Cultural Heritage
Mallee Regional Catchment Strategy Goal
To protect cultural heritage and significant landscape sites and to manage the risks to all sites.
Natural Assets
The Victorian Mallee includes some very important cultural heritage sites, both Aboriginal and non-Aboriginal. It is important to preserve these significant sites. The Mallee communities need to understand them better if we are to meet this challenge.
More than 3,800 Aboriginal archaeological sites in the Mallee are recorded on the Aboriginal Affairs Victoria site register, but the non-Aboriginal community is still learning to understand where these are most likely to occur. The location of such sites is strongly influenced by flooding regime and water availability. The boundary between non-alluvial areas and alluvial areas is particularly important.
Aboriginal cultural heritage sites and places are protected under the Archaeological and Aboriginal Relics Protection Act 1972 and the Aboriginal and Torres Strait Islander Heritage Protection Act 1984.

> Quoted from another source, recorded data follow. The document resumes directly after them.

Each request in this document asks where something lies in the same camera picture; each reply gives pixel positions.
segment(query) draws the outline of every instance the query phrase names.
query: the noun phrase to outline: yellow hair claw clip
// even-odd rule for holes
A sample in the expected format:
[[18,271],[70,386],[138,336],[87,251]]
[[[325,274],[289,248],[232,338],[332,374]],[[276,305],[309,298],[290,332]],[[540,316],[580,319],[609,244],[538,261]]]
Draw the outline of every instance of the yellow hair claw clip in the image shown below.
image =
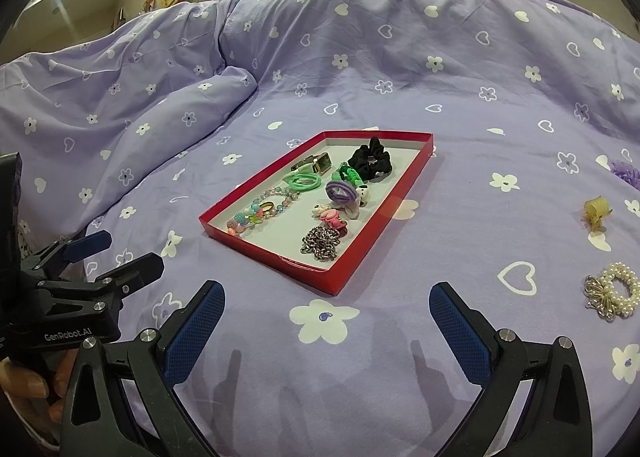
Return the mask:
[[600,231],[603,218],[612,211],[607,199],[602,195],[584,203],[584,217],[589,221],[591,231]]

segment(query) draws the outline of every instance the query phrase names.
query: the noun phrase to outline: purple scrunchie
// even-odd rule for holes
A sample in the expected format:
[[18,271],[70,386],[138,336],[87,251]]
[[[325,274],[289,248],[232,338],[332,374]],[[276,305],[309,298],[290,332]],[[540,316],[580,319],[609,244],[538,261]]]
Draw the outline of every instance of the purple scrunchie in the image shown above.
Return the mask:
[[325,189],[327,196],[333,202],[337,202],[343,206],[353,204],[358,198],[358,194],[353,186],[345,181],[329,181]]

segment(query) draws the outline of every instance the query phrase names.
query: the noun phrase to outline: silver chain
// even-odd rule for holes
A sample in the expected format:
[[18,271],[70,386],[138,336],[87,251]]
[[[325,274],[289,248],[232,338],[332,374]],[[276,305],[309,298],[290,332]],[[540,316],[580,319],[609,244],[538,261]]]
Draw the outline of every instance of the silver chain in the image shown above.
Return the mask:
[[340,244],[337,230],[316,226],[302,238],[300,253],[313,253],[316,260],[335,260],[335,246]]

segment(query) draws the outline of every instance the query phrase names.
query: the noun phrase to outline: purple comforter
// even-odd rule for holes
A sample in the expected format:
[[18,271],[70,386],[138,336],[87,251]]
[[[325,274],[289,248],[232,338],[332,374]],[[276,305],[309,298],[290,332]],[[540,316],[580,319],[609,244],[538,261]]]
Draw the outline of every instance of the purple comforter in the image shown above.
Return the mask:
[[[0,150],[24,159],[34,245],[107,229],[90,279],[164,257],[125,300],[125,339],[223,283],[178,387],[223,456],[434,455],[478,393],[428,312],[441,280],[496,328],[574,341],[603,456],[638,409],[640,319],[599,319],[582,281],[638,270],[640,194],[609,163],[640,156],[639,92],[640,44],[564,0],[217,0],[0,68]],[[437,149],[337,297],[202,231],[200,213],[289,148],[369,127],[432,132]],[[598,195],[614,212],[590,235]]]

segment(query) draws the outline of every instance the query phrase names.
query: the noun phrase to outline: human hand
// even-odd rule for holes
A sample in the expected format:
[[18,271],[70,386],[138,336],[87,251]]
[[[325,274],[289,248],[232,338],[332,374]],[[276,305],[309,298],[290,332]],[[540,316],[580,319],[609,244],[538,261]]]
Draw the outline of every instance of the human hand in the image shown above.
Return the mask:
[[[53,379],[54,390],[61,397],[53,405],[50,405],[47,411],[50,420],[54,423],[59,423],[62,418],[66,387],[76,361],[77,352],[77,349],[66,352]],[[31,426],[42,433],[48,432],[47,420],[38,415],[30,401],[31,399],[49,397],[49,386],[42,376],[29,369],[15,365],[6,358],[0,361],[0,387],[9,394],[16,410]]]

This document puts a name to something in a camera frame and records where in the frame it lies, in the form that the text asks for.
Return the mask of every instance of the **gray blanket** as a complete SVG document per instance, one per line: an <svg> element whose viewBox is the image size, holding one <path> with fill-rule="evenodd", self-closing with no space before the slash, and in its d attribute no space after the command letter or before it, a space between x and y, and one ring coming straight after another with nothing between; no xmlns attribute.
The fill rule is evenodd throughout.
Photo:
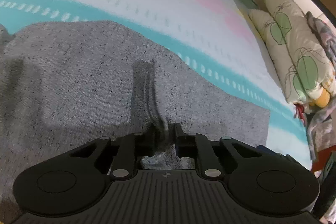
<svg viewBox="0 0 336 224"><path fill-rule="evenodd" d="M161 145L143 164L168 169L188 167L169 142L174 122L211 140L231 136L253 146L266 143L268 110L226 94L173 52L115 22L35 24L2 49L5 224L20 213L11 193L20 172L100 136L114 139L154 123Z"/></svg>

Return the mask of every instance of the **pillow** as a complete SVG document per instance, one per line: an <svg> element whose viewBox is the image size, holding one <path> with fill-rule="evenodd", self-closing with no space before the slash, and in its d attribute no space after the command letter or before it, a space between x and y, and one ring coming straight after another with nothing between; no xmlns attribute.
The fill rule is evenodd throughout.
<svg viewBox="0 0 336 224"><path fill-rule="evenodd" d="M250 10L249 16L273 60L286 101L290 104L304 104L307 102L306 93L289 56L278 24L269 13L261 10Z"/></svg>
<svg viewBox="0 0 336 224"><path fill-rule="evenodd" d="M278 23L301 83L310 98L325 97L323 87L336 94L335 71L304 13L293 0L264 0Z"/></svg>

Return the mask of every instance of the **teal stripe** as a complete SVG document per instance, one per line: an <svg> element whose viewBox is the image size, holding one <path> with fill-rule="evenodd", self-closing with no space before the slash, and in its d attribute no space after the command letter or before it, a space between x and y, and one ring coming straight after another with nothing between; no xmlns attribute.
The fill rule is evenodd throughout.
<svg viewBox="0 0 336 224"><path fill-rule="evenodd" d="M305 129L298 119L293 119L293 113L290 109L278 101L274 100L270 97L266 92L262 89L251 83L246 77L235 73L233 70L219 64L214 59L210 58L208 55L200 52L199 50L192 48L183 44L181 41L174 39L168 35L162 34L160 32L154 31L148 27L141 26L136 24L128 19L118 17L103 10L94 8L92 6L84 5L82 3L71 1L71 0L4 0L10 1L11 3L16 2L17 5L14 8L4 8L0 7L0 23L4 25L10 33L15 33L20 30L22 27L45 21L61 21L62 15L64 13L70 13L68 21L71 21L75 16L78 16L82 21L84 19L94 21L94 20L112 20L117 23L120 23L136 32L141 33L143 36L148 39L169 48L176 54L181 54L181 57L184 61L189 61L189 65L193 68L194 60L197 63L197 67L193 68L197 73L199 73L202 77L204 77L209 82L213 83L220 89L225 92L239 97L241 99L252 102L258 106L261 106L266 109L270 109L270 121L269 125L272 127L277 127L282 130L293 133L297 136L299 140L302 142L307 142ZM30 12L25 12L25 8L22 10L18 10L17 8L26 3L28 5L41 6L41 9L36 14ZM43 16L42 12L44 9L50 8L50 12L48 15ZM50 18L50 15L58 10L59 15L56 18ZM203 72L201 69L201 65L204 66L205 71ZM221 76L229 79L229 84L226 81L223 83L221 81ZM252 91L253 97L251 93L247 94L247 90ZM256 93L261 99L258 100L254 97L254 93Z"/></svg>

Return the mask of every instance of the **green leaf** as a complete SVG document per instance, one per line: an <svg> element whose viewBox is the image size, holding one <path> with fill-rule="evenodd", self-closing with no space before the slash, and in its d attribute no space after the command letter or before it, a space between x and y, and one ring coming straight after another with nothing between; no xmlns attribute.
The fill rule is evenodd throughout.
<svg viewBox="0 0 336 224"><path fill-rule="evenodd" d="M306 93L305 90L303 89L303 86L300 83L298 74L295 74L295 76L293 77L293 86L295 88L296 93L299 95L300 99L302 101L306 101Z"/></svg>
<svg viewBox="0 0 336 224"><path fill-rule="evenodd" d="M297 65L297 72L305 90L312 90L319 77L317 65L310 56L302 56Z"/></svg>
<svg viewBox="0 0 336 224"><path fill-rule="evenodd" d="M278 45L286 44L282 32L276 22L274 22L270 27L270 32L273 39L278 43Z"/></svg>
<svg viewBox="0 0 336 224"><path fill-rule="evenodd" d="M275 19L279 24L283 37L286 37L286 34L292 29L288 16L285 13L280 12L276 14Z"/></svg>

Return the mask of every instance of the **mattress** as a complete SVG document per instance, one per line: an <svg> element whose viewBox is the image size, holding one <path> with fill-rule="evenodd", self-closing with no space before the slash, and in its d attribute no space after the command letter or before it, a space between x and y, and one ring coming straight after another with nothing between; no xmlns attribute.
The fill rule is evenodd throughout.
<svg viewBox="0 0 336 224"><path fill-rule="evenodd" d="M270 110L266 146L311 167L305 128L293 118L247 0L0 0L14 34L45 21L113 20L175 52L224 92Z"/></svg>

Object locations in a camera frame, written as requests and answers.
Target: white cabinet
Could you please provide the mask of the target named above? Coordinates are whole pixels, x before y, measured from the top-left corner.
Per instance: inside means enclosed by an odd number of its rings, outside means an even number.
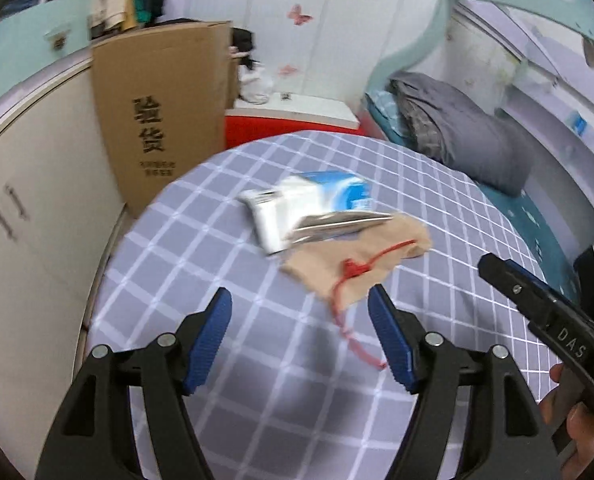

Approximately 52 sites in the Mallee are recorded on the Register of the National Estate. Several more sites are recorded on the Victorian Heritage Register. This strategy concentrates on cultural and heritage sites in the landscape that are potentially vulnerable to threats such as pest plants and animals, altered flooding regimes, land and water salinisation, water quality pollution, wind erosion, changing land use, recreational pressures and altered fire regimes.
The Mallee CMA has commenced a process of engagement and consultation with Indigenous communities and stakeholders in the Mallee. A major concern for these groups is the proper protection of sites with cultural heritage significance.

Indigenous cultural heritage training
Program Objectives
Core projects comprising the Cultural Heritage Program will contribute towards:
- a continuous process of identification of cultural sites, especially in priority areas
- all sites at high risk protected from threatening processes, and reinstatement activities undertaken for damaged sites.
The Living Murray Indigenous Facilitator - Mildura
Ken Stewart works with Indigenous stakeholders across northern Victoria to ensure Aboriginal knowledge, cultural values and perspectives are incorporated into The Living Murray Program.